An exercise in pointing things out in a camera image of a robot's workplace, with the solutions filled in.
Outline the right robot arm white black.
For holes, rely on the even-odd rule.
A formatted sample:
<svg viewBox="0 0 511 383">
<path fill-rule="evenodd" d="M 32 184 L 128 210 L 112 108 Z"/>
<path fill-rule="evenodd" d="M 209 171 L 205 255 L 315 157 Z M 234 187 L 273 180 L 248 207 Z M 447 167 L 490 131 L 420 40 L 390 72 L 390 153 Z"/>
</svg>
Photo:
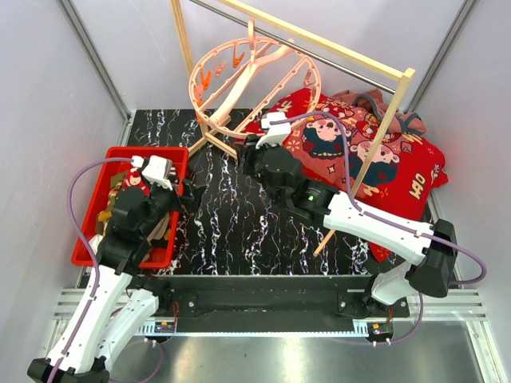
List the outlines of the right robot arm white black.
<svg viewBox="0 0 511 383">
<path fill-rule="evenodd" d="M 258 181 L 274 204 L 305 223 L 357 236 L 402 258 L 398 267 L 373 276 L 344 315 L 377 317 L 413 293 L 448 294 L 458 255 L 452 223 L 408 221 L 352 201 L 346 192 L 306 177 L 302 163 L 285 148 L 257 141 L 250 135 L 235 143 L 238 168 Z"/>
</svg>

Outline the beige sock maroon striped cuff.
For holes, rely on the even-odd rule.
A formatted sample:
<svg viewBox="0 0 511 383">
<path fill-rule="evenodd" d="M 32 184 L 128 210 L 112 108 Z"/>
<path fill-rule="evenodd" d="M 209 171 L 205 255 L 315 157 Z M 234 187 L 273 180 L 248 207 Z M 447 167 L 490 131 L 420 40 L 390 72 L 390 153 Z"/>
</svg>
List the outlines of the beige sock maroon striped cuff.
<svg viewBox="0 0 511 383">
<path fill-rule="evenodd" d="M 167 213 L 164 218 L 156 225 L 156 227 L 148 234 L 147 243 L 149 244 L 149 253 L 166 249 L 169 242 L 169 224 L 171 223 L 171 213 Z"/>
</svg>

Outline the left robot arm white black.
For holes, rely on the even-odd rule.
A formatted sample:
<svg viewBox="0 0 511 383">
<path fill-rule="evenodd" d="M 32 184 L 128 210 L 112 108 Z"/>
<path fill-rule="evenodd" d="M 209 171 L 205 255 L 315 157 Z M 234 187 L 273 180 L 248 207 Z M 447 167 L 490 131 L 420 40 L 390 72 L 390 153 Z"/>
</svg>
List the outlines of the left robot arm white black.
<svg viewBox="0 0 511 383">
<path fill-rule="evenodd" d="M 110 370 L 136 330 L 151 315 L 172 308 L 169 283 L 138 277 L 150 252 L 150 237 L 174 211 L 193 213 L 205 186 L 184 180 L 178 195 L 169 182 L 153 184 L 149 193 L 129 187 L 119 191 L 106 235 L 97 245 L 97 267 L 63 335 L 47 357 L 27 370 L 35 382 L 107 382 Z"/>
</svg>

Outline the pink round clip hanger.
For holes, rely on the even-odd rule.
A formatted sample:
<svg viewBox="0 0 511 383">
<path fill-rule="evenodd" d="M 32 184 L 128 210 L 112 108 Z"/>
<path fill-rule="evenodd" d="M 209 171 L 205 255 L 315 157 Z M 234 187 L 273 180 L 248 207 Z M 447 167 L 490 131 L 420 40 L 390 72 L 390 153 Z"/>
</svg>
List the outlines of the pink round clip hanger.
<svg viewBox="0 0 511 383">
<path fill-rule="evenodd" d="M 309 101 L 306 103 L 307 111 L 310 112 L 319 101 L 322 88 L 322 80 L 317 65 L 311 57 L 298 49 L 292 39 L 278 40 L 269 37 L 256 30 L 255 21 L 249 19 L 247 23 L 248 35 L 225 42 L 205 54 L 192 70 L 188 92 L 190 101 L 195 109 L 196 116 L 204 122 L 212 131 L 225 136 L 243 139 L 247 135 L 244 129 L 251 123 L 256 114 L 268 107 L 272 99 L 285 88 L 287 83 L 296 77 L 303 68 L 306 68 L 303 87 L 310 91 Z M 225 52 L 233 54 L 233 68 L 235 72 L 216 89 L 212 87 L 212 80 L 208 90 L 200 87 L 200 69 L 208 71 L 206 66 L 209 61 Z M 231 111 L 235 108 L 239 99 L 255 84 L 259 73 L 269 66 L 286 59 L 289 56 L 297 58 L 296 64 L 287 71 L 283 78 L 276 82 L 273 88 L 263 96 L 257 106 L 235 128 L 227 126 Z M 224 70 L 223 66 L 212 71 L 213 76 L 219 76 Z"/>
</svg>

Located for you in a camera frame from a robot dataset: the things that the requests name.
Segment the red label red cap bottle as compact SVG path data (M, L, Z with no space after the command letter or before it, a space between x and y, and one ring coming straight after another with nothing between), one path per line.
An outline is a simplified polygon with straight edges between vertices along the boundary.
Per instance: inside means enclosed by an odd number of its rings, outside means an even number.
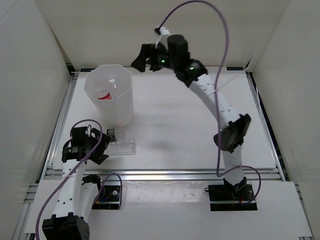
M113 100L113 97L110 94L110 92L103 86L95 89L94 94L96 99L98 100Z

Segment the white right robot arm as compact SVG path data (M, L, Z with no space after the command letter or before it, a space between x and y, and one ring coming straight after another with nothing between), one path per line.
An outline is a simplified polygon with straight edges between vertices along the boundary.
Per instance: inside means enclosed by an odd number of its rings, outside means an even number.
M146 66L153 72L170 69L176 78L186 85L215 117L218 132L213 137L218 147L218 160L223 160L224 172L216 172L223 178L224 193L230 200L238 199L247 179L242 170L242 145L251 123L249 114L234 109L224 95L218 91L207 68L191 58L188 42L182 35L167 38L167 44L144 43L131 67L143 73Z

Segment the blue label clear bottle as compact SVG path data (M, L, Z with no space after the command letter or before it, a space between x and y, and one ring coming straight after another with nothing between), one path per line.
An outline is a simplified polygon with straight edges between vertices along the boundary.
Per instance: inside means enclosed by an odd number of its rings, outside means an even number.
M120 89L115 79L110 79L109 83L109 94L112 100L117 99L120 96Z

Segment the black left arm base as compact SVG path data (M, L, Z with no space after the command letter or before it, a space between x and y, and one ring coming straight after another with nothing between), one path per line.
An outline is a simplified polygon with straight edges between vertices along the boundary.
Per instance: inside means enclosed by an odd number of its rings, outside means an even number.
M92 210L119 210L122 189L120 185L105 185Z

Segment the clear bottle white cap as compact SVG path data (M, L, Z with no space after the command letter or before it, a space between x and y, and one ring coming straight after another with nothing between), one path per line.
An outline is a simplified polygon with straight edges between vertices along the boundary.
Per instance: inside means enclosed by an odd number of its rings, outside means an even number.
M135 155L136 143L133 139L114 141L109 143L105 152L109 156Z

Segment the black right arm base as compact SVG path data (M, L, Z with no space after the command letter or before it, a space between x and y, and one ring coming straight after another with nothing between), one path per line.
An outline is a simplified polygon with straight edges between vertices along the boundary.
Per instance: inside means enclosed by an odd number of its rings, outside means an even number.
M257 203L251 184L247 184L235 196L225 185L209 185L204 188L209 194L211 212L257 211Z

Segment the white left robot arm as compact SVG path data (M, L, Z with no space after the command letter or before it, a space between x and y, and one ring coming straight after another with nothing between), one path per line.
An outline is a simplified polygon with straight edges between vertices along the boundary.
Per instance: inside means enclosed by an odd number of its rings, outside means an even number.
M85 176L87 161L98 165L108 156L104 153L111 139L101 129L74 126L70 140L62 147L62 178L51 217L37 225L47 240L88 240L89 213L94 200L105 194L98 175Z

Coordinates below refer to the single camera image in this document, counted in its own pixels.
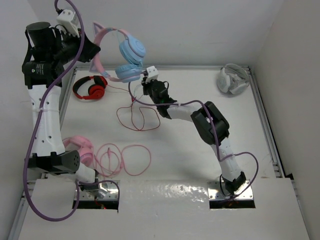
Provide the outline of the blue pink cat-ear headphones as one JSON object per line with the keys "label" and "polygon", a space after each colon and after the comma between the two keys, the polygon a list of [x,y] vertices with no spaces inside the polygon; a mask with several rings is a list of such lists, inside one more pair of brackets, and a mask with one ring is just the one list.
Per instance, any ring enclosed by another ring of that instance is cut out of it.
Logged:
{"label": "blue pink cat-ear headphones", "polygon": [[99,73],[112,82],[129,83],[139,80],[140,74],[143,71],[143,60],[146,55],[146,49],[137,38],[122,28],[104,27],[101,24],[94,22],[93,43],[99,47],[104,36],[113,31],[124,36],[124,40],[118,42],[118,48],[122,57],[127,61],[127,64],[116,67],[114,70],[116,77],[112,77],[104,69],[101,63],[100,54],[97,53],[91,60],[89,71],[91,73]]}

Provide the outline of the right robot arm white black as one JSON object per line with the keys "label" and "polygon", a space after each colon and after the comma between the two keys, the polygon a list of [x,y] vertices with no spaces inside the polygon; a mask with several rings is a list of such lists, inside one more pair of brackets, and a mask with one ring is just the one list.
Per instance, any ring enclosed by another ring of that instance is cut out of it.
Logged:
{"label": "right robot arm white black", "polygon": [[213,149],[221,168],[225,189],[235,198],[239,188],[246,182],[246,176],[231,149],[230,125],[214,103],[200,103],[200,108],[194,105],[195,101],[179,104],[169,96],[164,81],[148,80],[145,76],[141,84],[143,94],[150,97],[162,117],[194,124],[200,138]]}

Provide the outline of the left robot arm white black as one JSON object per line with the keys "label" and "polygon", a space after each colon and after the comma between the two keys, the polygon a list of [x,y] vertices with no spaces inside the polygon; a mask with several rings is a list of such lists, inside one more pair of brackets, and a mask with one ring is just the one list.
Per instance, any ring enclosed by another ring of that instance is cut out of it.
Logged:
{"label": "left robot arm white black", "polygon": [[63,144],[59,98],[62,78],[70,70],[64,65],[89,62],[101,49],[82,29],[71,33],[45,21],[29,24],[25,36],[28,48],[22,72],[32,104],[33,132],[24,160],[23,186],[27,186],[28,170],[37,170],[70,175],[83,192],[97,197],[102,190],[98,172],[81,163],[80,154],[67,151]]}

■ EXERCISE DETAILS ■
Go through the material above and output exactly the lines from the one containing "Outline the pink round clip hanger." through the one containing "Located for you".

■ TASK ANSWER ■
Outline the pink round clip hanger.
For holes, rely on the even-odd rule.
A formatted sample:
<svg viewBox="0 0 511 383">
<path fill-rule="evenodd" d="M 32 184 L 128 210 L 112 108 Z"/>
<path fill-rule="evenodd" d="M 209 171 L 205 255 L 315 157 Z M 234 187 L 273 180 L 248 207 Z M 447 167 L 490 131 L 420 40 L 390 72 L 390 153 Z"/>
</svg>
List the outlines of the pink round clip hanger.
<svg viewBox="0 0 511 383">
<path fill-rule="evenodd" d="M 309 101 L 306 103 L 307 111 L 310 112 L 319 101 L 322 88 L 322 80 L 317 65 L 311 57 L 298 49 L 292 39 L 278 40 L 269 37 L 256 30 L 255 21 L 249 19 L 247 23 L 248 35 L 225 42 L 205 54 L 192 70 L 188 92 L 190 101 L 195 109 L 196 116 L 204 122 L 212 131 L 225 136 L 243 139 L 247 135 L 244 129 L 251 123 L 256 114 L 268 107 L 272 99 L 285 88 L 287 83 L 296 77 L 303 68 L 306 68 L 303 87 L 310 91 Z M 225 52 L 233 54 L 233 68 L 235 72 L 216 89 L 212 87 L 212 80 L 208 90 L 200 87 L 200 69 L 208 71 L 206 66 L 209 61 Z M 231 111 L 235 108 L 239 99 L 255 84 L 259 73 L 269 66 L 286 59 L 289 56 L 297 58 L 296 64 L 287 71 L 283 78 L 276 82 L 273 88 L 263 96 L 257 106 L 235 128 L 227 126 Z M 224 70 L 223 66 L 212 71 L 213 76 L 219 76 Z"/>
</svg>

Located for you in a camera frame from a robot dataset: the things that the requests name.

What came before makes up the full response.